= Work item =
Which of the lines below contain the string "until"? Copy each one.

= Information provided =
════════
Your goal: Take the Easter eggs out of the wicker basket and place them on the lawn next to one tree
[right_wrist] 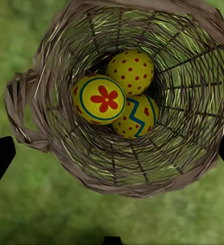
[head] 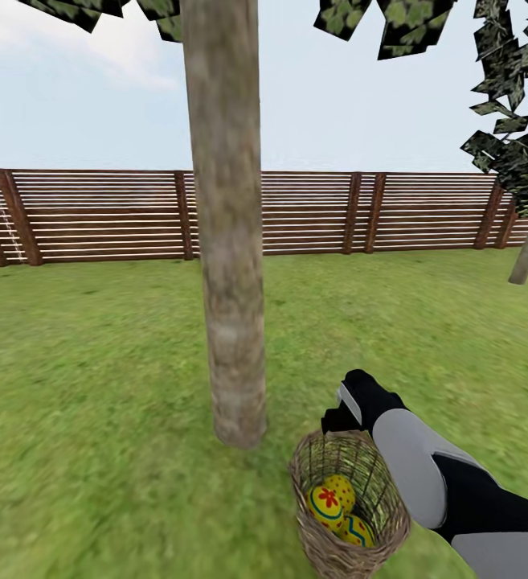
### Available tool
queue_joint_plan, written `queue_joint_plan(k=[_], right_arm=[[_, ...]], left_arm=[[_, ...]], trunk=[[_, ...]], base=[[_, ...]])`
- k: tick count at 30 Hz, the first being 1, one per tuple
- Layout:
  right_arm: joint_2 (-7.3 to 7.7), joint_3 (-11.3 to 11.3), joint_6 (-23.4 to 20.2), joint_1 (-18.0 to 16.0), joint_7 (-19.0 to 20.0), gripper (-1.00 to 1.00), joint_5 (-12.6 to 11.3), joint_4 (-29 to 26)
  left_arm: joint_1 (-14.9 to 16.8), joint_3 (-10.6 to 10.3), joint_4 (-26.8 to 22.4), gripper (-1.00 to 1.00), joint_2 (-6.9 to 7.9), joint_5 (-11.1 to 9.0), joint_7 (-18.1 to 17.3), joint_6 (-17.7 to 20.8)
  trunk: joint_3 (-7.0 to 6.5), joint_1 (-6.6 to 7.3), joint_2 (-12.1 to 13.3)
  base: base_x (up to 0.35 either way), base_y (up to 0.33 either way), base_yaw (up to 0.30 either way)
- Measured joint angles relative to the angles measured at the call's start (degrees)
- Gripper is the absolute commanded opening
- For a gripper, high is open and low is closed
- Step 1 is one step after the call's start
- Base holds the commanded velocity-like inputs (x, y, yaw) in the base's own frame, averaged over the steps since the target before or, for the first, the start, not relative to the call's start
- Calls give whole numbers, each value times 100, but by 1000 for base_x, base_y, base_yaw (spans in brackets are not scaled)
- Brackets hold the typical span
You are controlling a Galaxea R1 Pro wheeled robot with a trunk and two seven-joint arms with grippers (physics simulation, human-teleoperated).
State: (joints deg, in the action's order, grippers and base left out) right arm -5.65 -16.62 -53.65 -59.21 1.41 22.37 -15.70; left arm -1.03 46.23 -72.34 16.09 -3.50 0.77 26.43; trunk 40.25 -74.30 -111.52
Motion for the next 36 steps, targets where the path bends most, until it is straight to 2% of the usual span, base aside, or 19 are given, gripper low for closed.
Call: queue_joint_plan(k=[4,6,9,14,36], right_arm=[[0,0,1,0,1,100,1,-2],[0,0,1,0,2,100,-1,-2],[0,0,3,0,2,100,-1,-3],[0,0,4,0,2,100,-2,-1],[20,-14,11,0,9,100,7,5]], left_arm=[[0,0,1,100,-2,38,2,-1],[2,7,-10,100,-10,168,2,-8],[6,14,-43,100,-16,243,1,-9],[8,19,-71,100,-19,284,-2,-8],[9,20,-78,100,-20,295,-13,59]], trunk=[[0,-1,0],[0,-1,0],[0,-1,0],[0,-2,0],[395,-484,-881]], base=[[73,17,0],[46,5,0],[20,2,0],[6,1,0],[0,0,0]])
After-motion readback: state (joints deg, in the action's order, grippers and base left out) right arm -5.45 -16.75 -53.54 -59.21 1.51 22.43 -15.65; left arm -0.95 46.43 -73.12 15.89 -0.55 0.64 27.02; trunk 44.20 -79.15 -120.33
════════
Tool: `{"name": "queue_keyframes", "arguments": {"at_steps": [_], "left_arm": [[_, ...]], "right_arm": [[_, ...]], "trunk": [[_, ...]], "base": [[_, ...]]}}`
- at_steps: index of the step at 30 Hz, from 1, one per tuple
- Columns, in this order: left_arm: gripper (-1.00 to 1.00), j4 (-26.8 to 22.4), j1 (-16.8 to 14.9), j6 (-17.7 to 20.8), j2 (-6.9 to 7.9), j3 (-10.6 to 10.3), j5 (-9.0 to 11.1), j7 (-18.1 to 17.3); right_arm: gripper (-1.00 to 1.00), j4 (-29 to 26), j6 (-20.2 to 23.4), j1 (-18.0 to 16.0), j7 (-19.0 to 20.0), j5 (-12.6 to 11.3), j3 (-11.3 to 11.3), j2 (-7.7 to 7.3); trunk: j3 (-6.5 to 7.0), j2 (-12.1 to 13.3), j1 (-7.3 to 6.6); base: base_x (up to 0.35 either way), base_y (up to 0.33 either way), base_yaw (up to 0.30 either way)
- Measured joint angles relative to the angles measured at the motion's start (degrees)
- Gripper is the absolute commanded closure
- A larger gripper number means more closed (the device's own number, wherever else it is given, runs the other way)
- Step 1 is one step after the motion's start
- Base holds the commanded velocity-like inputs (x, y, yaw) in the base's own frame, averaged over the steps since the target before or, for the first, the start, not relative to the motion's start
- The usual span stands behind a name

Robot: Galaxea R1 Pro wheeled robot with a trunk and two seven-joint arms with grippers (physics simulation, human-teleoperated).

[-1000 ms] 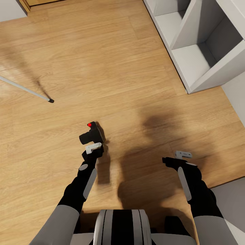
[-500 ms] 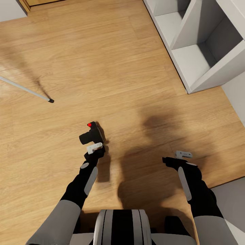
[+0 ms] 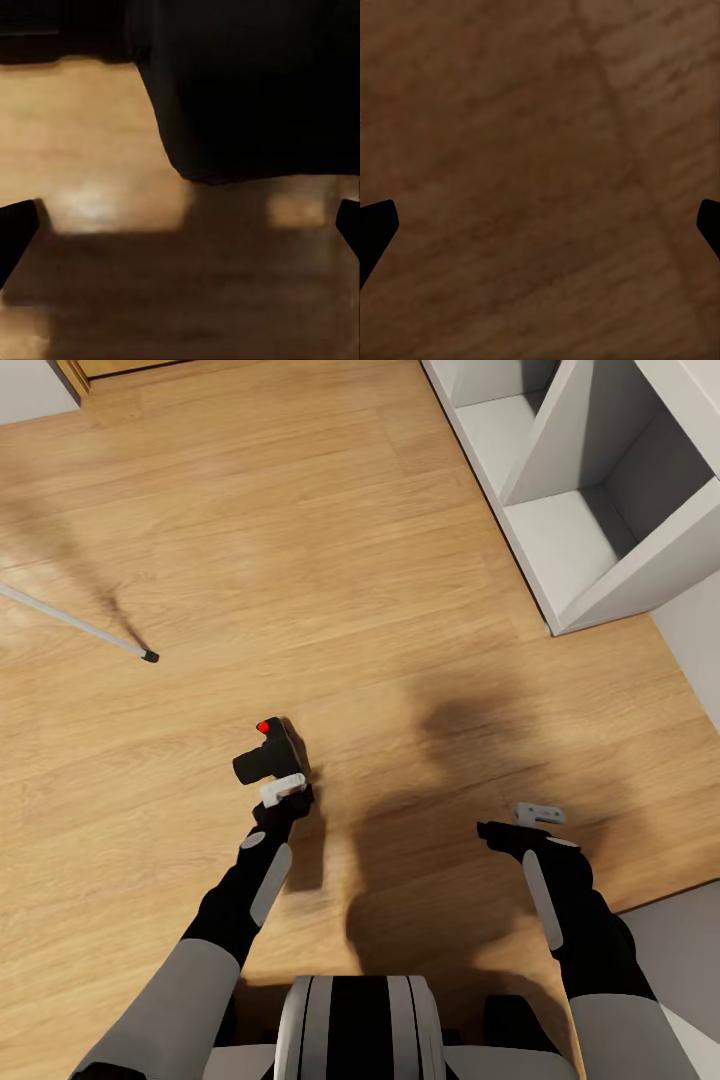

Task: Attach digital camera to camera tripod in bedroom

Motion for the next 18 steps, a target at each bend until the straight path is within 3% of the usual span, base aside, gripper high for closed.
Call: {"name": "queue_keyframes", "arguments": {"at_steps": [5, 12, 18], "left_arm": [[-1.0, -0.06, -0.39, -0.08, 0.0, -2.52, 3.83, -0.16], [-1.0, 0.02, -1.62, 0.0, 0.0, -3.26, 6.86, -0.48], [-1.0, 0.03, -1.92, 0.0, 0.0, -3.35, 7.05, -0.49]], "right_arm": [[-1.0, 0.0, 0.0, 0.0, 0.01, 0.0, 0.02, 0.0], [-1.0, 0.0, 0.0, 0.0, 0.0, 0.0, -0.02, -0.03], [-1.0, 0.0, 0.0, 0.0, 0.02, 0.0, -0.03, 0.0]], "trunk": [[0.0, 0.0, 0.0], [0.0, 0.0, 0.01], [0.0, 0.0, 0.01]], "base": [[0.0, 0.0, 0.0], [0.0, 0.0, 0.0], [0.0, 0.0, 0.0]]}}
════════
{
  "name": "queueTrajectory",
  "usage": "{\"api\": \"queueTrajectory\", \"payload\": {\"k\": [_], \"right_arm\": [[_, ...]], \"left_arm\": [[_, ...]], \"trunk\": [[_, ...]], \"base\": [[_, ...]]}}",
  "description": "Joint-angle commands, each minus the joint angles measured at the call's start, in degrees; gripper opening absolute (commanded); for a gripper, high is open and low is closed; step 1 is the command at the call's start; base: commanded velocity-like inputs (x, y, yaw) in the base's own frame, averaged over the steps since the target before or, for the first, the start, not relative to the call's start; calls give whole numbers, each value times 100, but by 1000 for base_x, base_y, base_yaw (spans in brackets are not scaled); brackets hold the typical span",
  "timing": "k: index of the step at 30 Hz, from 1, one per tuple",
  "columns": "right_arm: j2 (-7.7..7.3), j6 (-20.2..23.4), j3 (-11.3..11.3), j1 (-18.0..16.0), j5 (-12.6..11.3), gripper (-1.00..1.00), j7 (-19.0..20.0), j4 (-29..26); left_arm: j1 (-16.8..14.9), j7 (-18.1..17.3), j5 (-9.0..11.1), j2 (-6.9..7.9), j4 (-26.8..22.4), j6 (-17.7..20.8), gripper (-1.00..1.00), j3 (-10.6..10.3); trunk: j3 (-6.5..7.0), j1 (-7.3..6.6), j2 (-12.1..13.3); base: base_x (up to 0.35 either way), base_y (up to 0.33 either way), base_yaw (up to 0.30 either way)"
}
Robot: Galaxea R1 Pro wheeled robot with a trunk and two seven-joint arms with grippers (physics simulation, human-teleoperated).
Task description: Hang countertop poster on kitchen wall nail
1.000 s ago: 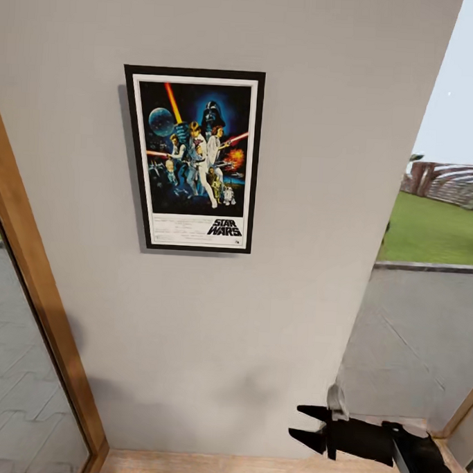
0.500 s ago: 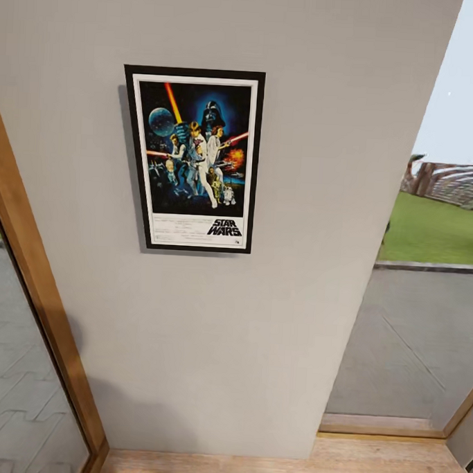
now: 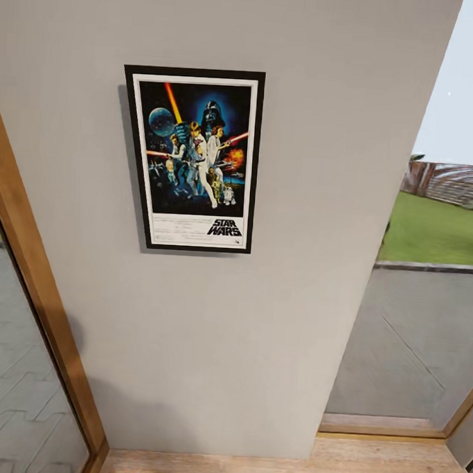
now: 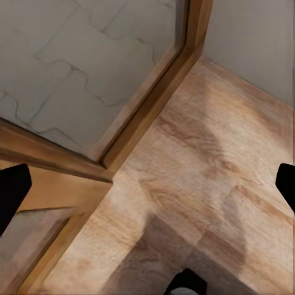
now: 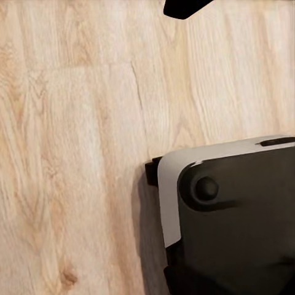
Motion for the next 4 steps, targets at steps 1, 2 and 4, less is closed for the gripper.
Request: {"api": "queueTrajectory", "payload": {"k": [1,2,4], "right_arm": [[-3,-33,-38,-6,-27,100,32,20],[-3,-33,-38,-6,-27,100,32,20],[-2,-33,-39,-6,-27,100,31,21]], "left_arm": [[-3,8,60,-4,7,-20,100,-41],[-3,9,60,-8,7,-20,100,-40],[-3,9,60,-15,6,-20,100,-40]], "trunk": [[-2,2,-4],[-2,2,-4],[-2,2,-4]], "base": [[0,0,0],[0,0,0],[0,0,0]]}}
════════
= Finished task =
Motion for the next 36 steps, targets where the path bends most, until it is straight to 2% of the usual span, base aside, or 19 are given, gripper low for closed.
Motion for the next 18 steps, a target at each bend until the straight path is within 3% of the usual span, base aside, gripper high for closed.

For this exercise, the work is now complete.